#149176 - JanoSicek - Wed Jan 16, 2008 11:27 am
Hello
I am writing a scrolling engine on tiled backgrounds for arbitrary sized maps and up to 65535 tiles per background. I am using three layers: BG0, BG1 and BG2.
At the END of each VBLANK I check which tiles I need to load, and put them in a buffer. Then at start of VBLANK I load the tiles in the VRAM and switch to the precomputed new map (double buffering)
The problem is that this process is quite slow for me.
A small scroll of 8 pixels to the right consumes about 60 horizontal scanlines worth of time to preprocess what to load. The loading then consumes about 2 scanlines, so that's fine.
A big scroll (or jump) for 64 pixels, consumes more than 192 scanlines, making the scrolling skip the frame (60fps -> 30 fps)
And an arbitrary jump in the map consumes 300+ scanlines, sometimes skipping two frames (60fps -> 20 fps)
Is my implementation too slow?
It is quite problematic to implement the dynamic tile loading. I am storing all tiles loaded in a hash table (2048 buckets, each is 16bit wide, linear probing)
Total I have 3072 tiles for all three background layers, as they are independent of each other.
I was optimizing this process quite a lot, so I'm quite happy that I can do a single layer scroll in about 20 scanlines, which is about 1200 microseconds. Is this enough for a game? Will I have enough ticks left to do the 'game' itself?

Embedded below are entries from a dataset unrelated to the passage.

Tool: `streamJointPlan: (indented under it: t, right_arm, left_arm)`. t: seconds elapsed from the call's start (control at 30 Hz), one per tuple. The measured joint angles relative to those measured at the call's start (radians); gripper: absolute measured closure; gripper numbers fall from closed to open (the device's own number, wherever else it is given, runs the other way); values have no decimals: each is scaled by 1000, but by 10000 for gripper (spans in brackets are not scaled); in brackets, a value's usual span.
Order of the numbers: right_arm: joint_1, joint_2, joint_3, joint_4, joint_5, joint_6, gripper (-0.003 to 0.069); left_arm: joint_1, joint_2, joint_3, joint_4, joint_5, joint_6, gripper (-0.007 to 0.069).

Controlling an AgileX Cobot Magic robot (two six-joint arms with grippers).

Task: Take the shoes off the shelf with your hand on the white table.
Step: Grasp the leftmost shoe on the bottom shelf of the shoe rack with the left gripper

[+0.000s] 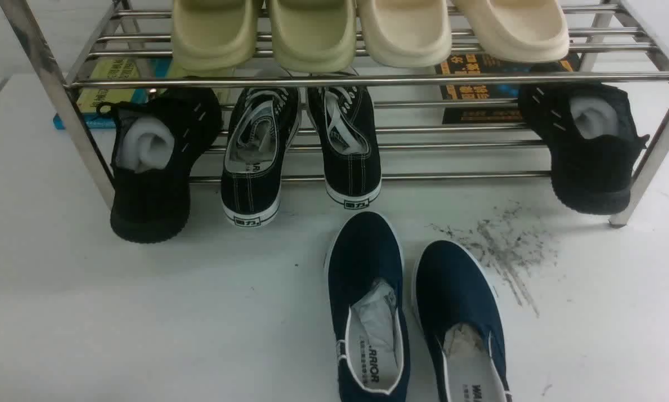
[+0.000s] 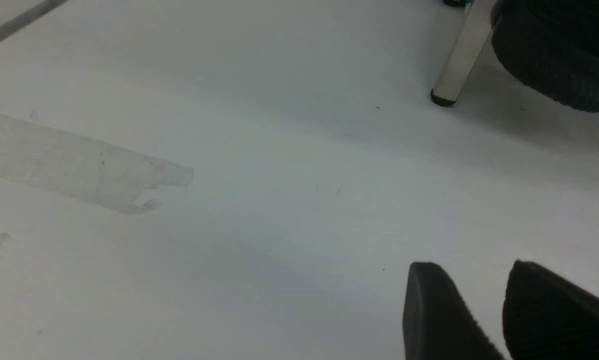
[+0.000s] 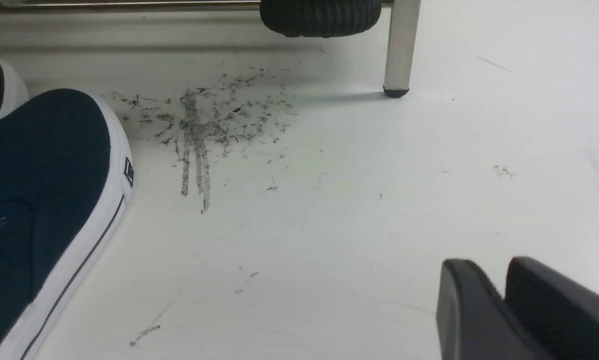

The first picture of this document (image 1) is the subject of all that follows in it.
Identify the black canvas lace-up sneaker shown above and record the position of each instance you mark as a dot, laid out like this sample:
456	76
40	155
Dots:
343	118
261	128

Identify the navy slip-on shoe left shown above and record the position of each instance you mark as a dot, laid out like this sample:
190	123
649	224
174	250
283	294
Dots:
365	279

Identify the navy slip-on shoe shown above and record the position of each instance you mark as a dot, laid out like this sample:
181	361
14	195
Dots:
365	279
459	317

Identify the navy slip-on shoe right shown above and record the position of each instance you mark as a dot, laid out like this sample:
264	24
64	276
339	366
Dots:
459	317

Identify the stainless steel shoe rack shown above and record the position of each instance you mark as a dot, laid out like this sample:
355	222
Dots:
615	28

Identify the green foam slipper right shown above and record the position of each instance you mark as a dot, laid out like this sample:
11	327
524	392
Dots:
313	36

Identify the green foam slipper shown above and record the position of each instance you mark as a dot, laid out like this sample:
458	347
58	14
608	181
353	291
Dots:
213	35
313	36

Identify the cream foam slipper left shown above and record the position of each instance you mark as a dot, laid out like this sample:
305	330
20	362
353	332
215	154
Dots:
406	34

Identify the cream foam slipper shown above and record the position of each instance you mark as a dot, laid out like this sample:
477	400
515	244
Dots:
519	31
406	34

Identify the black knit sneaker left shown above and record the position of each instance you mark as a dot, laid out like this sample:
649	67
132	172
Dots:
156	146

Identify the black knit sneaker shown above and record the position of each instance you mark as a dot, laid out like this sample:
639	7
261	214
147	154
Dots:
156	146
593	141

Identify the black and orange book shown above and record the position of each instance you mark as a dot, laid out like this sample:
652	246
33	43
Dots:
479	92

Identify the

Also, if you have the source of some fast scroller which can work with more than 1024 tiles, can you point me to it?
#149178 - PypeBros - Wed Jan 16, 2008 1:05 pm
Maybe you could try to pre-process the level map so that you can split tiles in "frequent" or "infrequent" and swap banks of "infrequent" tiles as you enter/leave the neighbourhood of a graphic element that requires the new "subset" of tiles.
Perfect example would be e.g. a Beat'm'up game, where you have parts of your tileset that appears everywhere (road, trees, etc.) and other parts that are used together to build a larger image (e.g. a temple), but you don't use temples tiles together with village tiles, even in a single level. That could let you introduce "hints" in your level such as "drop village tiles and replace them by temple tiles when we approach the "temple >" sign...
Is there any reason why you expect scrolling "jumps" of >16 pixels per frame ? Can you live with a fade-in/fade-out transition between two buffers in those cases?
_________________
SEDS: Sprite Edition on DS :: modplayer
#149185 - Dwedit - Wed Jan 16, 2008 1:40 pm
Here's my suggestion.
So we have "virtual" tiles, which is what is specified, and "physical" tiles that actually sit in VRAM.
Use two tables:
* Lookup table from virtual tiles to physical tiles.
* Back table from physical tiles to virtual tiles
* Count table for each physical tile. This keeps track of how many times a physical tile appears in the map.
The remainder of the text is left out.